- [Materials provided]
-- -- --

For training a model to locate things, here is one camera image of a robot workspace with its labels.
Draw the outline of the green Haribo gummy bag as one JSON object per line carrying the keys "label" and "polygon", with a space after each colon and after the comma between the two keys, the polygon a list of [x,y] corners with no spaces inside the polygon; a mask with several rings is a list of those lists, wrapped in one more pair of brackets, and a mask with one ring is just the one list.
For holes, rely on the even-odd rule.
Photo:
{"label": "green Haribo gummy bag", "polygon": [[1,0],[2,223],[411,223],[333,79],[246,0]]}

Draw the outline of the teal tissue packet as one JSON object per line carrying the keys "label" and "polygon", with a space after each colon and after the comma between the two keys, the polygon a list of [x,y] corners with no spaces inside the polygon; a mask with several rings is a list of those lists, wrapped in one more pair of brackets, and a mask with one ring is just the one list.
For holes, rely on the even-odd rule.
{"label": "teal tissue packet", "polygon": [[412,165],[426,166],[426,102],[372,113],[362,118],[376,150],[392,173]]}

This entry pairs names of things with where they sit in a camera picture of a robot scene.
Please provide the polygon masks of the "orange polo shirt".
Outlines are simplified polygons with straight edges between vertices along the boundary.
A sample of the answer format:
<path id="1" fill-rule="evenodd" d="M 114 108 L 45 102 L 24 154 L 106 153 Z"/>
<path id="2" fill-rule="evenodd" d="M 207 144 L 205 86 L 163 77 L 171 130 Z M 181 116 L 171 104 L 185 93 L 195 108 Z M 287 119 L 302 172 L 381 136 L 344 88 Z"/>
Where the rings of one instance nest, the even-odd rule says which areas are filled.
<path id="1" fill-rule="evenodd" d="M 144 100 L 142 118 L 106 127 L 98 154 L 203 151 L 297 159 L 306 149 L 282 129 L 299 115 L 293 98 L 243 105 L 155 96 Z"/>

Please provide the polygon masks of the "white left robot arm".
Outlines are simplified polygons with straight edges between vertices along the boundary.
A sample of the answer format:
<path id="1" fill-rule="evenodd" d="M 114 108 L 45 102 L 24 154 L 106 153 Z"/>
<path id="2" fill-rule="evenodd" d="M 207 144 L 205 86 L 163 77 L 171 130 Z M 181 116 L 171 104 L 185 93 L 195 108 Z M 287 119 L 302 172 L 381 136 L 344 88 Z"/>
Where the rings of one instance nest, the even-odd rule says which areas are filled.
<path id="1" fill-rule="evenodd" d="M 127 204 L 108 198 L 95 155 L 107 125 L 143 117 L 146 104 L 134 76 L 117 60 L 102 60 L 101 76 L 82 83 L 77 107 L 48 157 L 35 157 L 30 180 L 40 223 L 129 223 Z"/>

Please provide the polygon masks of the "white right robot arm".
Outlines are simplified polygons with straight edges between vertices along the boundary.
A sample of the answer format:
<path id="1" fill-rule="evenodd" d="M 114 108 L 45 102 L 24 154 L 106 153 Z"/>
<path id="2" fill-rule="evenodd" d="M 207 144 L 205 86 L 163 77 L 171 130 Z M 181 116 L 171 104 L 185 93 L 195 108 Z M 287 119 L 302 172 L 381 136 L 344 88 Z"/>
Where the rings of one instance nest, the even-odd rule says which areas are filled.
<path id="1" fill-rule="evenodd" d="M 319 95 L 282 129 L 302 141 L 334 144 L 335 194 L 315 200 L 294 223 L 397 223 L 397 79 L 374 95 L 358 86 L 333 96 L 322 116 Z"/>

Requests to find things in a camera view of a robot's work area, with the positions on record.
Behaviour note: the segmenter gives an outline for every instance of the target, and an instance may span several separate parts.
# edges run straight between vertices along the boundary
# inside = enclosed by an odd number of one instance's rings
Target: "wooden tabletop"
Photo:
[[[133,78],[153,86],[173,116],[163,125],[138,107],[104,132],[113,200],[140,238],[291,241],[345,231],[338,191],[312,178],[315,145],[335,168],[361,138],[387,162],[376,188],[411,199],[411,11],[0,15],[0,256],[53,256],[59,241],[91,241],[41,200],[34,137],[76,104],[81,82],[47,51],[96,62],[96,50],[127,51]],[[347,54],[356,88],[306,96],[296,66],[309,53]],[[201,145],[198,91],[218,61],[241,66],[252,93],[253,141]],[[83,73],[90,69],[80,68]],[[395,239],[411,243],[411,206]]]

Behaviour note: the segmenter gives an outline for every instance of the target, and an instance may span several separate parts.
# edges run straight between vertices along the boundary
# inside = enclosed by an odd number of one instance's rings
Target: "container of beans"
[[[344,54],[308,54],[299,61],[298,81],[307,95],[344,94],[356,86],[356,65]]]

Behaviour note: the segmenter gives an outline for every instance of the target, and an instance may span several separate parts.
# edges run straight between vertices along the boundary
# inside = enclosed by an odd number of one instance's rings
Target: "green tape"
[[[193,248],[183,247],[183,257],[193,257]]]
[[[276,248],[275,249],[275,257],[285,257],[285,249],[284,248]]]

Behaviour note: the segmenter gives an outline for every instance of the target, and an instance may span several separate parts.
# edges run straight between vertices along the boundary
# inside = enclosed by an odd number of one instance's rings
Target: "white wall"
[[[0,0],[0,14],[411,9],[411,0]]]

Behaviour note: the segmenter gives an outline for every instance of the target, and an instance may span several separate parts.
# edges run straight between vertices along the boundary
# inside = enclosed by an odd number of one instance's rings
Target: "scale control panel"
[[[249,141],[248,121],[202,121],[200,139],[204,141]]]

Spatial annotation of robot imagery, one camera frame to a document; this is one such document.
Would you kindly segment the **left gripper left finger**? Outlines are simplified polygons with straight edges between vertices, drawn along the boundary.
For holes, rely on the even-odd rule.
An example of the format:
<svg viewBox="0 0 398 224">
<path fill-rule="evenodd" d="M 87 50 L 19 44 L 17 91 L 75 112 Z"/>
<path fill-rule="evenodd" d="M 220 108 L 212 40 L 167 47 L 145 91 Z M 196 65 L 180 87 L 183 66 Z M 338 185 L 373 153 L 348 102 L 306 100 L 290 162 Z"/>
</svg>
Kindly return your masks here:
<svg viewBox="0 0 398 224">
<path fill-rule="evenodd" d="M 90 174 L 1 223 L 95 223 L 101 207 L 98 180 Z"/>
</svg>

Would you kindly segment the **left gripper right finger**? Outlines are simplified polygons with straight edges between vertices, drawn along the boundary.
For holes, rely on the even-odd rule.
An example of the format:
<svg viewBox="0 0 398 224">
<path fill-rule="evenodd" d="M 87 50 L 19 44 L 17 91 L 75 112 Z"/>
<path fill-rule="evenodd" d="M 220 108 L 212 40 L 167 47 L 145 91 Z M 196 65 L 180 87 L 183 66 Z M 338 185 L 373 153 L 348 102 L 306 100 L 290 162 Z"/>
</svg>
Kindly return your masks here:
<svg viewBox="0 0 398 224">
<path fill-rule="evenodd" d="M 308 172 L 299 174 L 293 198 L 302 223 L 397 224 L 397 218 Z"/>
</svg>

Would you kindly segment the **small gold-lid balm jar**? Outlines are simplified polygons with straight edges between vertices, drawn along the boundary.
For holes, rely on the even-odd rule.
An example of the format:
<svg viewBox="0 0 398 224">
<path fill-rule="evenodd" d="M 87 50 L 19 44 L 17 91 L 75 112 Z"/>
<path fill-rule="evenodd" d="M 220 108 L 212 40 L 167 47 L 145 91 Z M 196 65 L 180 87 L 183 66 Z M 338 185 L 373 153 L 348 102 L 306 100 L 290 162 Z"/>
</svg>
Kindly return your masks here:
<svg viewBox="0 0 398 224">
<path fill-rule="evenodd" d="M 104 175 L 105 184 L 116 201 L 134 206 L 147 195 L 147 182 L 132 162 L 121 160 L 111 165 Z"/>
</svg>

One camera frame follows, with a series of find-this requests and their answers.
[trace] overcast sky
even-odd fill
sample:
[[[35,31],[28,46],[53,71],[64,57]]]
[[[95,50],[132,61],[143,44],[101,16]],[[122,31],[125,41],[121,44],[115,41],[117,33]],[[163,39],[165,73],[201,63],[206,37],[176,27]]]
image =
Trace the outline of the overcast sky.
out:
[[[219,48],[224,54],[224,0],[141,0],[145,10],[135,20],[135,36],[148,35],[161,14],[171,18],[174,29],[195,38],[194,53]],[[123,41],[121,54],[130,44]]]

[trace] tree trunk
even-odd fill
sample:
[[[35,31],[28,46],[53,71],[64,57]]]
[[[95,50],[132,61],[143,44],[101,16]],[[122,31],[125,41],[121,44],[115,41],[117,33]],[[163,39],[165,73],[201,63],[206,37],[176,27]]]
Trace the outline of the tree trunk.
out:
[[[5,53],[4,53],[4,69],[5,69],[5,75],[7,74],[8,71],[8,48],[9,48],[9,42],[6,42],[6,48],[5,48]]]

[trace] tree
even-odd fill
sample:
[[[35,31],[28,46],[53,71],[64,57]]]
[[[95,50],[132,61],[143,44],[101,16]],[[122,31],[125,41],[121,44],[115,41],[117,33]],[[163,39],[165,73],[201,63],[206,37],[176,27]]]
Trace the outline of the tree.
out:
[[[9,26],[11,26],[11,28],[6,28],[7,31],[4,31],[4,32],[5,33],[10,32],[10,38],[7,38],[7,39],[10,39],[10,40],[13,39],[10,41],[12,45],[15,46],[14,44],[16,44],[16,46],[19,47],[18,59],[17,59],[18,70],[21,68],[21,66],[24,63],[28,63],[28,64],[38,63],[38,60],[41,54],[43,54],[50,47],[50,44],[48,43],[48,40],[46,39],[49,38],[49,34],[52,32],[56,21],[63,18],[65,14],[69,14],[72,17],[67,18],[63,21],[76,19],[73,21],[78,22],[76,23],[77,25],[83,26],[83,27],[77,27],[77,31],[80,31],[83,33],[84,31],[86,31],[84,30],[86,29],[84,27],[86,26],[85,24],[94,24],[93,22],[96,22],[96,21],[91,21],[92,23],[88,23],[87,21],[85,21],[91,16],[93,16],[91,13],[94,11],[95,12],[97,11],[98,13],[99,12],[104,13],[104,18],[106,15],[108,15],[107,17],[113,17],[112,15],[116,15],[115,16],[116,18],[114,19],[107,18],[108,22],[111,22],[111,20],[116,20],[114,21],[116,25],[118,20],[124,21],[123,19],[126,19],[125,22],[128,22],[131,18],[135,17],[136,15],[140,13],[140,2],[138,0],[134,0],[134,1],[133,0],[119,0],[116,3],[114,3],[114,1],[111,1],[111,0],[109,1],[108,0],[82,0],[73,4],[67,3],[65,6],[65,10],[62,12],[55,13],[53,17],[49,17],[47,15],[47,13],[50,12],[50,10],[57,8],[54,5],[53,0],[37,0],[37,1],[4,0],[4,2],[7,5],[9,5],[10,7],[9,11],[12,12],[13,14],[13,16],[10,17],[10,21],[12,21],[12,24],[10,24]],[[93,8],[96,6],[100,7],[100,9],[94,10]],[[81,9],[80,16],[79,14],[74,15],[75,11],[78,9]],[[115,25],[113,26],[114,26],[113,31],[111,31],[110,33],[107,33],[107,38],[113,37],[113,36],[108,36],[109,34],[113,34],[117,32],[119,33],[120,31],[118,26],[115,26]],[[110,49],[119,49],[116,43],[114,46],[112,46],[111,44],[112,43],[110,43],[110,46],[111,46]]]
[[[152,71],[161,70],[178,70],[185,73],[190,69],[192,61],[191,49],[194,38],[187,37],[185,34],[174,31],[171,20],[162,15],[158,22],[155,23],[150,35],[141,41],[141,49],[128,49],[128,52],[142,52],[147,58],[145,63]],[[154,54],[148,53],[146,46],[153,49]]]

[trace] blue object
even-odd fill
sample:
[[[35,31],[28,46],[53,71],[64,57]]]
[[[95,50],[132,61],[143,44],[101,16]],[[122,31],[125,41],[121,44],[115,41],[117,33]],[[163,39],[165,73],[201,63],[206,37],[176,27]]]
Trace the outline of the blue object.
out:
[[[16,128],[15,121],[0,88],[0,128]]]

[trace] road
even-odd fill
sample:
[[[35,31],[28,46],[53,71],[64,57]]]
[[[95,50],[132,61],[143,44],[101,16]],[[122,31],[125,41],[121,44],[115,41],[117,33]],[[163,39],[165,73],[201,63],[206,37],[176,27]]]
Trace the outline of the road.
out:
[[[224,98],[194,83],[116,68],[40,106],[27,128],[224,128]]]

-- -- --

- [Brief]
Match on "wrapped": copy every line in the records that has it.

- [Response box]
Draw the outline of the green Haribo gummy bag as one JSON object per line carrying the keys "label" and "polygon", with a space after each colon and after the comma between the two keys, the polygon a list of [x,y] corners with no spaces inside the polygon; a mask with several rings is a list of those lists, wrapped in one more pair of brackets, and a mask with one ring is just the one list.
Draw the outline of the teal tissue packet as one JSON object per line carrying the keys "label" and "polygon", with a space after each colon and after the comma between the two keys, the polygon a list of [x,y] corners with no spaces inside the polygon; a mask with several rings is a list of those lists, wrapped in one more pair of brackets, and a mask with one ring is just the one list.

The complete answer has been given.